Ende der Party an den Schwellenmärkten

CAMBRIDGE, MASS. – Die Begeisterung für die Schwellenmärkte hat sich in diesem Jahr verflüchtigt, und das nicht allein aufgrund der geplanten Reduzierungen bei den umfassenden Anlagekäufen der US Federal Reserve. Die Aktien und Anleihen der Schwellenländer sind in diesem Jahr gefallen, und ihr Wirtschaftswachstum verlangsamt sich. Um den Grund dafür zu begreifen, ist es nützlich, zu verstehen, wie wir an diesen Punkt gelangt sind.

Zwischen 2003 und 2011 stieg das BIP in aktuellen Preisen in den USA um kumulative 35%, und um 32%, 36% und 49% in Großbritannien, Japan bzw. Deutschland, alles gemessen in US-Dollar. Im selben Zeitraum stieg das nominale BIP in Brasilien um 348%, in China um 346%, in Russland um 331% und in Indien um 203% (ebenfalls in US-Dollar).

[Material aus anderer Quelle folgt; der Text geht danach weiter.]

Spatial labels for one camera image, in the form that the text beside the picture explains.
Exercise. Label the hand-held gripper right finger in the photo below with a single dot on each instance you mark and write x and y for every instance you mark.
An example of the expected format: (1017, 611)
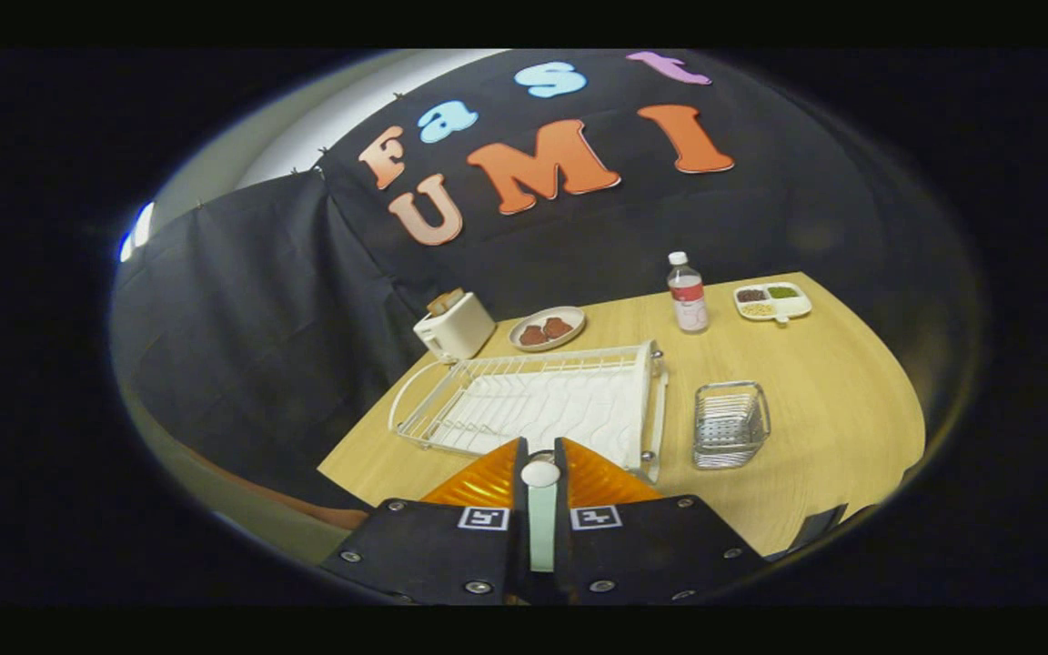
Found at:
(660, 550)

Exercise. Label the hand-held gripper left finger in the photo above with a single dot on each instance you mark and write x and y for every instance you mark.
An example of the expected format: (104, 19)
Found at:
(424, 550)

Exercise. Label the mint green plate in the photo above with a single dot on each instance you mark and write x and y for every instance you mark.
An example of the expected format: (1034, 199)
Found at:
(542, 528)

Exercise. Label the small plate with cookies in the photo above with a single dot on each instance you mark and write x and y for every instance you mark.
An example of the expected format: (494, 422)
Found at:
(547, 329)

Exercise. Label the black chair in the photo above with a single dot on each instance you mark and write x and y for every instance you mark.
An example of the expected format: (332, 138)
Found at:
(817, 528)

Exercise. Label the cream toaster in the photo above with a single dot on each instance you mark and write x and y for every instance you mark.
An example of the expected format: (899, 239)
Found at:
(456, 327)

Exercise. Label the clear plastic water bottle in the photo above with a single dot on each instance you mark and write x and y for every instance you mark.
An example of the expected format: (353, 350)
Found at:
(688, 300)

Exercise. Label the white divided snack tray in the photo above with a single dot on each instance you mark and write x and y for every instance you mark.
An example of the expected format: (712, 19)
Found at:
(771, 302)

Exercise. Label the bright strip light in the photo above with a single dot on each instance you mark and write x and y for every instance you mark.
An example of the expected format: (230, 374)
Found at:
(137, 232)

Und es waren nicht nur diese sogenannten BRIC-Länder, die einen derartigen Aufschwung erlebten. Die Produktionsleistung Kasachstans nahm um mehr als 500% zu, während das Wachstum in Indonesien, Nigeria, Äthiopien, Ruanda, der Ukraine, Chile, Kolumbien, Rumänien und Vietnam jeweils mehr als 200% betrug. Dies bedeutet, dass der durchschnittliche Umsatz gemessen in US-Dollar der Supermärkte, Getränkehersteller, Kaufhäuser, Telekommunikationsanbieter, Computerläden und chinesischen Motorradverkäufer in diesen Ländern in vergleichbarem Maße anstieg. Es ist für Unternehmen sinnvoll, dorthin zu ziehen, wo der Dollarumsatz boomt, und für Vermögensmanager, Geld dort anzulegen, wo das BIP-Wachstum gemessen in Dollar am höchsten ist.